Making sense of the complex

10.09.18 -

by Barbara Jewett

When they learned of the publication of a collaborator's research showing that long-term use of synthetic estrogen alters the microbiome in the guts of mice, the Visual Intelligence for Biology (VI-Bio) group took a brief moment to congratulate themselves on another successful attainment of their mission statement, then dove back into their work.

Making sense of complex biological data is the daily routine for the VI-Bio group at the National Center for Supercomputing Applications (NCSA). What's not routine is their outcomes: the VI-Bio group applies machine learning approaches to analyze the data and transforms the abstract biological results into visual form.

"We take complex biological data and help researchers make sense of it," says team leader Colleen Bushell. Identifying relevant features in these data and presenting the complexity in a visual form improves comprehension, she explains, which in turn leads to new discoveries and insights. The group builds visual analytic tools for studying genomic and related data.

Zeynep Madak-Erdogan's research showing that long-term use of synthetic estrogen alters the microbial composition in the guts of mice is a recent example. The University of Illinois professor of food science and nutrition, who is also an NCSA faculty affiliate, leads the Women's Health, Hormones and Nutrition lab at the U of I. Her team studied how synthetic estrogen is metabolized in the intestinal tract, and learned that changing the chemistry in the gut by taking probiotics might be a way to change the half-life and properties of the estrogen. This means that post-menopausal women could get the benefits of hormone therapy without increasing their risk of developing reproductive cancers. This work was published in Scientific Reports.
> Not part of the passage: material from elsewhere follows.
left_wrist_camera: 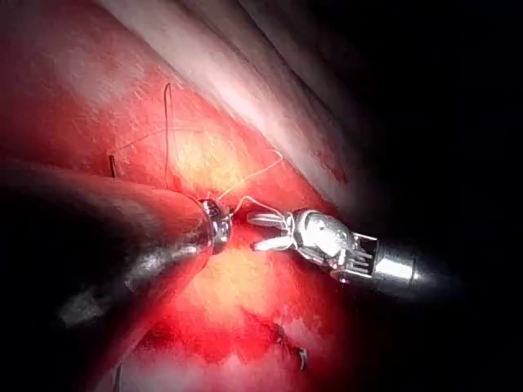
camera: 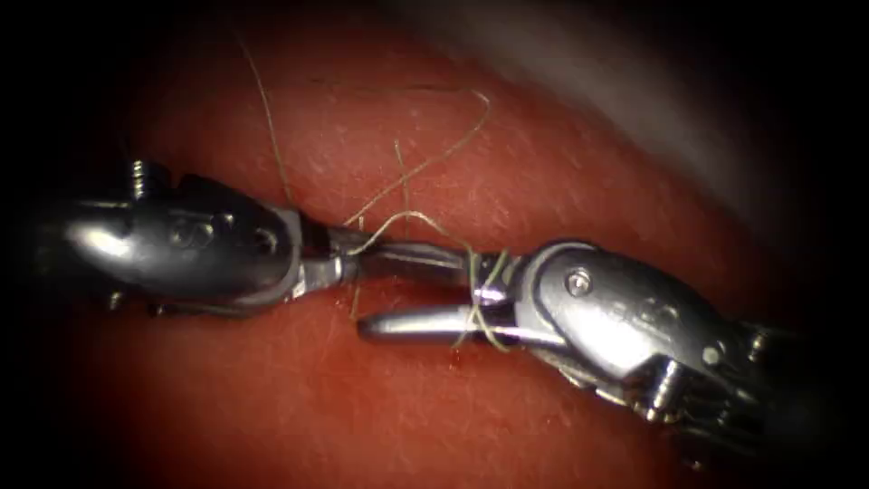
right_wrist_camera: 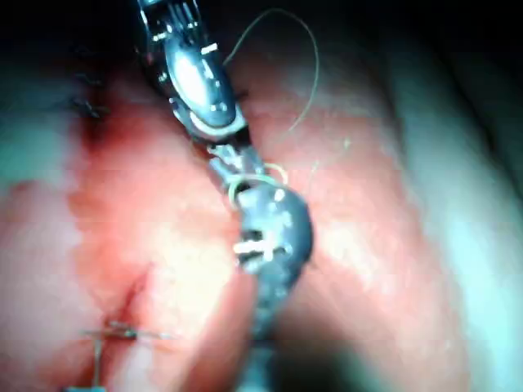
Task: Wound Closure
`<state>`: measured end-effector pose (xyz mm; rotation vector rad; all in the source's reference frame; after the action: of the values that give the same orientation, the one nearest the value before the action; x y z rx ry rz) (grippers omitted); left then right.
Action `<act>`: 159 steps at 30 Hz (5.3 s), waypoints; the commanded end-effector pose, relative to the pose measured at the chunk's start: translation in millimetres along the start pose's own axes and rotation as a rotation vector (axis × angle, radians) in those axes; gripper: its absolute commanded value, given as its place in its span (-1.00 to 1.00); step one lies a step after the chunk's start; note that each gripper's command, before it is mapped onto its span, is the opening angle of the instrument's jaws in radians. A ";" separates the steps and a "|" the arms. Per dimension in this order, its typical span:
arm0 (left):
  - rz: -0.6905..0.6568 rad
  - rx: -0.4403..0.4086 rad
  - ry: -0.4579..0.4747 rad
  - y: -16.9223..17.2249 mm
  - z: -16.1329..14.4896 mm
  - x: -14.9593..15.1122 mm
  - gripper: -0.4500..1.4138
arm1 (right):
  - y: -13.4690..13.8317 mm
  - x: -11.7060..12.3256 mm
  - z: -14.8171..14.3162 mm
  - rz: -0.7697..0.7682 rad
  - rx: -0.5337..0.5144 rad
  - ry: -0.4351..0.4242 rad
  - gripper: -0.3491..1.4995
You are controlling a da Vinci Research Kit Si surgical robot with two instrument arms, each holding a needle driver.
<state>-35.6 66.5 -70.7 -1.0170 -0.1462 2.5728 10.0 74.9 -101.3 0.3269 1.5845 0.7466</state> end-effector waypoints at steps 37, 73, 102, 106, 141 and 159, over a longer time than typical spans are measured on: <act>0.029 0.079 -0.163 3.5 -2.0 0.1 -0.89 | 1.9 -1.1 -1.3 0.131 -0.230 -0.034 -0.40; 0.054 0.016 -0.127 -0.9 -2.9 8.0 -0.89 | -2.2 -5.3 2.8 0.032 -0.051 -0.384 0.54; 0.094 -0.007 -0.127 -0.5 2.9 -0.1 -0.89 | -1.5 -1.9 3.0 0.167 0.046 0.069 0.20; 0.097 -0.005 -0.128 0.7 2.3 -0.2 -0.89 | 0.7 -1.6 1.0 0.186 -0.053 0.135 0.14; 0.076 0.035 -0.166 5.7 -1.0 1.1 -0.89 | 4.1 -3.4 -0.6 0.239 -0.281 -0.037 -0.02; 0.078 0.031 -0.178 4.9 -0.5 0.3 -0.89 | 5.2 -3.3 2.3 0.208 -0.480 -0.060 -0.02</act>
<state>-36.5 62.4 -72.9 -0.7959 -0.1116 2.7274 11.0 77.2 -95.8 0.1534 1.2710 1.2398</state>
VI-Bio data scientists Loretta Auvil and Michael Welge worked closely with her team to understand their research questions and form multiple computational experiments to identify and execute the most promising analytical approach for their specific problem. They are currently working with Madak-Erdogan to analyze data for early prediction of toxicity of small molecules that could lead to cancer in mammals. Using computer modeling and machine learning methods that predict toxicity early and accurately will enable agricultural companies and regulatory institutions to perform more focused and targeted studies, either for toxicity assessment or for refining chemicals, such as those used in farming, and is less expensive and provides information more quickly than doing laboratory studies.

The VI-Bio group, which also includes Matt Berry, Peter Groves, Lisa Gatzke, and Xiaoxia Liao, has multiple collaborators, including the Mayo Clinic and Northwestern University. They build professional quality software and apply their design methodology to create interactive data visualizations and complex user interfaces that allow researchers to execute machine learning analysis and study their results. These projects help scientists, doctors, and patients understand biological mechanisms and genetic variations. One example is the group's OmiX tool for studying the microbiome and its relation to human health.

The information design process begins by learning and understanding the series of questions the researcher is asking of the data. This knowledge is then used to develop an organizational structure and a visual hierarchy that reflects the hierarchy of the researcher’s thought process. The result, says Bushell, is a different approach than if the content is organized based on the technical processes, or by attempting to communicate all of the complexity and details at once.

Several of Vi-Bios projects have led to new insights in human diseases including cancer, chronic pelvic pain, latent tuberculosis and heart disease.